Silent PC Review has more.
posted by anthill at 6:39 PM on January 18, 2006


You can definitely get a modern motherboards with both PCI-E and AGP slots - for intel and AMD. I'm on the fence about how good an idea they are though... I've never tried one.
posted by Chuckles at 7:38 PM on January 18, 2006


When someone asks me for recommendations on parts for building a PC, my first step is always to refer them to ArsTechnica's Buyers Guides, in particular their three system price points: the God Box, the Hot Rod, and the Budget Box. Updated every couple months, those configurations give you a great snapshot of the market.

Definitely get a gig of RAM.

I'm running Ubuntu on:
small form factor Shuttle SN95G5 V2 with 130nm Athlon 64 3500+ (no OC)
RAM: Corsair 1024MB TwinX XMS 3200C2
MSI FX5200 DVI card (quiet, passive, even a fanned FX5600 was too loud for me!)
Two non-SATA 2.5-inch (not 3.5) HDD in a HW RAID config, fits into ONE 3.5-inch bay, thank you ARCO MicroRAID
Mitsumi FDD+Flash card reader combo, Plextor DVD burner

Not that much of this is relevant to you, but you might get some ideas from the above (especially the Mitsumi combo thing and the cruelly underappreciated hardware RAID -- most RAID setups are in fact software RAID).
posted by intermod at 8:25 PM on January 18, 2006


get more ram, 2x1g kits are cheap and it makes a big difference

graphics card:
cheapest card would be a geforce 6600 (brand name uncrippled models in the usa start at 90$, that would be the msi 128mb version, uncrippled generic/no-name cards start at 70$)
a little more future-proof are the radeon x1600 cards (starting at ~125$)

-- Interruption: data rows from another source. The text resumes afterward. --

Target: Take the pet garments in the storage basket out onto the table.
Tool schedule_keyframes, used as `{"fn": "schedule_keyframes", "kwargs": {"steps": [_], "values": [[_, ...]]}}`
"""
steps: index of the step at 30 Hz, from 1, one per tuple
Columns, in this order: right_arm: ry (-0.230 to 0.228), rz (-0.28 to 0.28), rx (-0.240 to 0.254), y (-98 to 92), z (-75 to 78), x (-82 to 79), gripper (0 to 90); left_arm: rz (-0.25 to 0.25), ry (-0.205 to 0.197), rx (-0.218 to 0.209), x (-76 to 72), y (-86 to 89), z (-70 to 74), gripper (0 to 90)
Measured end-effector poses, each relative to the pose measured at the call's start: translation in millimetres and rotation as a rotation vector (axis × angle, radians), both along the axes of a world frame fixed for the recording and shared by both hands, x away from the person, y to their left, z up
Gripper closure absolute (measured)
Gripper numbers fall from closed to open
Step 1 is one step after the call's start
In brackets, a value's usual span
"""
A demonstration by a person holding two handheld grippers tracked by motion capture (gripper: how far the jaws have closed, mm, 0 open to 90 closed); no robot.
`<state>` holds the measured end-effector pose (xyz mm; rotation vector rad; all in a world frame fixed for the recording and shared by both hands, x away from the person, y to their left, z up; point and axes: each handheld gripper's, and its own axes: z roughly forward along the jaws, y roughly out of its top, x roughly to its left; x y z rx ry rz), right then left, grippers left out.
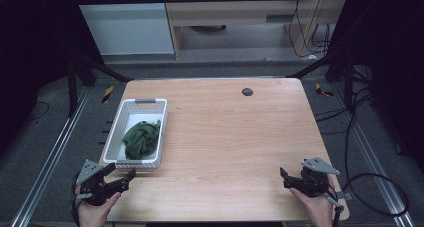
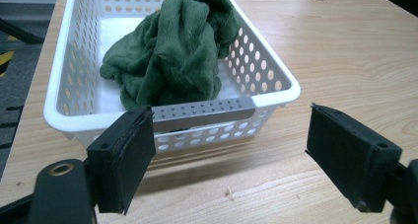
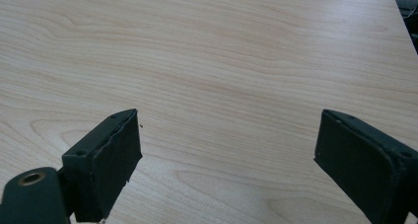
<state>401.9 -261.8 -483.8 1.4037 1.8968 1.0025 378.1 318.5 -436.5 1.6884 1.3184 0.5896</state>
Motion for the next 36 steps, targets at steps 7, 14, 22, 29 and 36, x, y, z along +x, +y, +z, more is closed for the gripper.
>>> {"fn": "schedule_keyframes", "kwargs": {"steps": [7, 14, 22, 29, 36], "values": [[-0.006, -0.003, -0.002, -0.3, 0.5, -1.2, 10.0, -0.005, -0.018, -0.003, 0.7, -2.4, 8.3, 18.0], [-0.009, -0.008, -0.002, -0.4, 0.7, -1.1, 9.5, 0.001, -0.052, -0.006, 3.9, -1.5, 22.0, 18.7], [-0.011, -0.01, -0.01, -0.3, 0.6, -1.0, 9.5, 0.003, -0.079, 0.001, 11.0, 1.9, 39.6, 18.5], [-0.012, -0.015, -0.011, -0.6, 0.8, -1.0, 9.4, -0.002, -0.083, 0.01, 19.9, 0.3, 51.5, 18.2], [-0.012, -0.013, -0.011, -0.1, 0.7, -0.8, 9.4, -0.012, -0.065, 0.024, 34.1, -2.1, 55.4, 17.9]]}}
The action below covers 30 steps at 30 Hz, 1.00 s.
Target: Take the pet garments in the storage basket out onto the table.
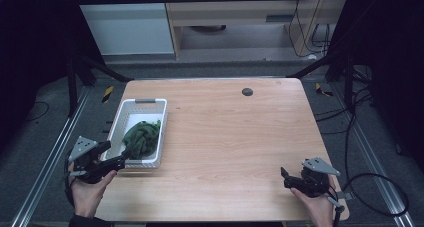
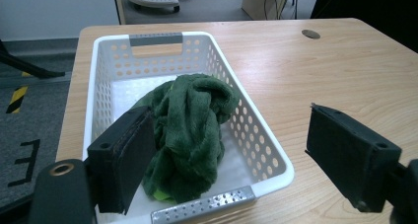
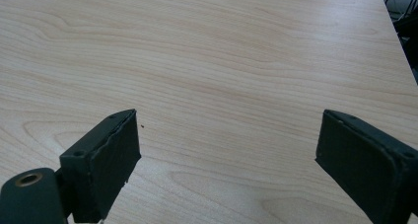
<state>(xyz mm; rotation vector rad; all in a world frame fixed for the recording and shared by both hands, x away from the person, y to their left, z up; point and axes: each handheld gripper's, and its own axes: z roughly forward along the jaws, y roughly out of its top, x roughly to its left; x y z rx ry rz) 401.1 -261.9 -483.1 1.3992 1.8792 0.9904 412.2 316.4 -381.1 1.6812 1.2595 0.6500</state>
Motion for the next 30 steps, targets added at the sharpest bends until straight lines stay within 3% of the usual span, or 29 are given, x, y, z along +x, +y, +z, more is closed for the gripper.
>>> {"fn": "schedule_keyframes", "kwargs": {"steps": [13, 23, 30], "values": [[0.004, 0.002, 0.0, -0.8, -0.6, 0.1, 9.4, 0.002, 0.029, 0.033, 30.6, -8.1, 3.9, 16.9], [0.017, 0.006, -0.001, 0.8, -2.1, 2.1, 9.3, 0.008, 0.029, 0.051, 45.6, -8.4, 12.0, 16.3], [0.013, 0.003, -0.008, 0.4, -2.0, 2.4, 9.2, 0.012, 0.05, 0.069, 56.5, -7.3, 9.4, 16.0]]}}
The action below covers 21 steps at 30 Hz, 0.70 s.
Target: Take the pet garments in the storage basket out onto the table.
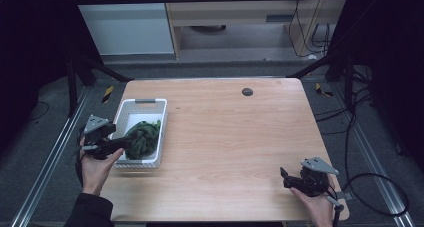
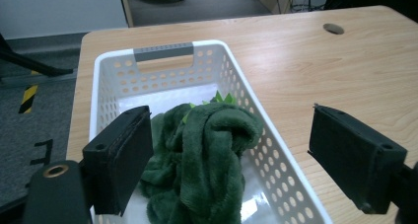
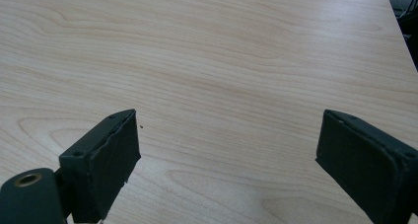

vista runs on every nvidia geforce since the fx series and every ati card since the 9x00 (9500 i guess), that's official so don't worry
posted by suni at 4:41 AM on January 19, 2006


hardware raid under a certain price is in fact software raid too and worse than real software raid in performance and data safety

vers, if you want to run raid for data safety purposes then a software raid is much easier to rebuild and allows you to take out one of the drives and use it on another machine without problems
posted by suni at 4:56 AM on January 19, 2006


Response by poster: Thank you all for providng useful information, especially the point made about RAID, and the confirmation of compatible graphics cards with Vista - much appreciated!